### TASK BRIEF
Give again, word for word, only the lines of the material below from its first line through the one that holds "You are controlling"; pictures stay out.

### PROVIDED DATA
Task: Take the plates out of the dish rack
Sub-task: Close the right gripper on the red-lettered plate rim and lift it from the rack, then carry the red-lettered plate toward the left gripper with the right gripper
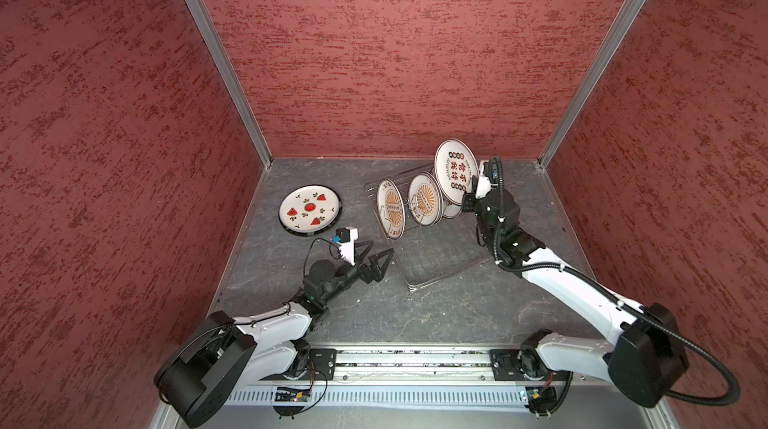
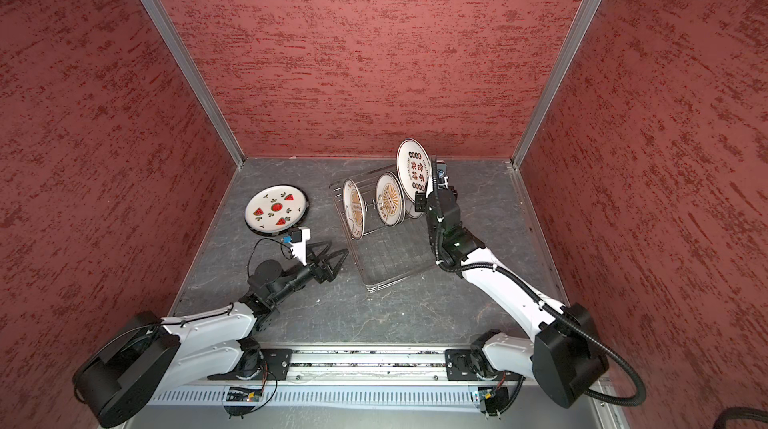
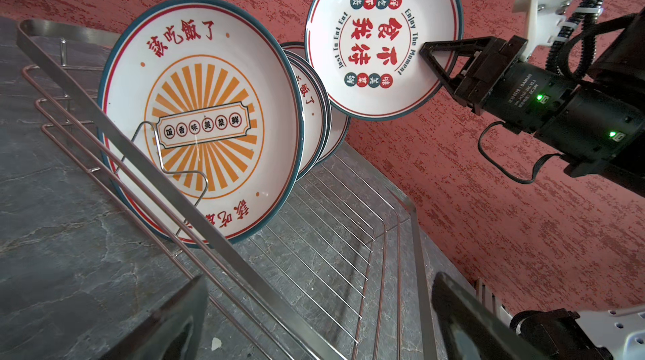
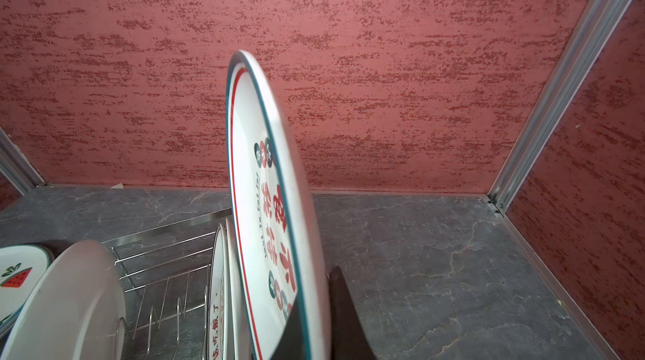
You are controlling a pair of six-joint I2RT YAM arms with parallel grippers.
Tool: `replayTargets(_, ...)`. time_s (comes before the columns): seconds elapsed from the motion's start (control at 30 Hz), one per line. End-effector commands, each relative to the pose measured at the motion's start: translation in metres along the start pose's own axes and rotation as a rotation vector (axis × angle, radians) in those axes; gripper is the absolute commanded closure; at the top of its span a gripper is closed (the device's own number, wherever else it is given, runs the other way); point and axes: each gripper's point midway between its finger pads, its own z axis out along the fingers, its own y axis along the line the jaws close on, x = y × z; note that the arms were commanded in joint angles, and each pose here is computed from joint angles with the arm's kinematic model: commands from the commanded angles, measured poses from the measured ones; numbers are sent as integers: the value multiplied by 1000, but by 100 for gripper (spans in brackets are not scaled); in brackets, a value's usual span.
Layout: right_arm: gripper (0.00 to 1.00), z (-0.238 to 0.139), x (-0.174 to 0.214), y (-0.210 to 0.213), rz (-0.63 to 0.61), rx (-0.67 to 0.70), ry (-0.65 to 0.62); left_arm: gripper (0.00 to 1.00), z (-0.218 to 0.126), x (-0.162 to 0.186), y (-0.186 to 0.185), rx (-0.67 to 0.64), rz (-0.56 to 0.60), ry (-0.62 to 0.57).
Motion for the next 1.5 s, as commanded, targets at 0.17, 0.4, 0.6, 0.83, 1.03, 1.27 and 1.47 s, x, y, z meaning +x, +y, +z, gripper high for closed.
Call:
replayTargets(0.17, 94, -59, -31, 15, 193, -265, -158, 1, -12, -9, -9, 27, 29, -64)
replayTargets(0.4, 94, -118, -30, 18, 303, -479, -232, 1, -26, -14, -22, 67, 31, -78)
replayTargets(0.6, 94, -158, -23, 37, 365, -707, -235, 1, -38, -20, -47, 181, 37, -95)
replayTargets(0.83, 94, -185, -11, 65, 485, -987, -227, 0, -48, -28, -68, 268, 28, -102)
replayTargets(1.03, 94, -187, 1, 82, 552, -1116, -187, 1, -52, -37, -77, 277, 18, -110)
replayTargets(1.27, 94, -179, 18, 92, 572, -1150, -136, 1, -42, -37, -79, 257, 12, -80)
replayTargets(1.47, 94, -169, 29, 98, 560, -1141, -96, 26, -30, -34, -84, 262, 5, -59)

### EXERCISE OUTPUT
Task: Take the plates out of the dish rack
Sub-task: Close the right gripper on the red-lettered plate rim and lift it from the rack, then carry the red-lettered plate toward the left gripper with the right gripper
You are controlling a pair of six-joint I2RT YAM arms with parallel grippers.

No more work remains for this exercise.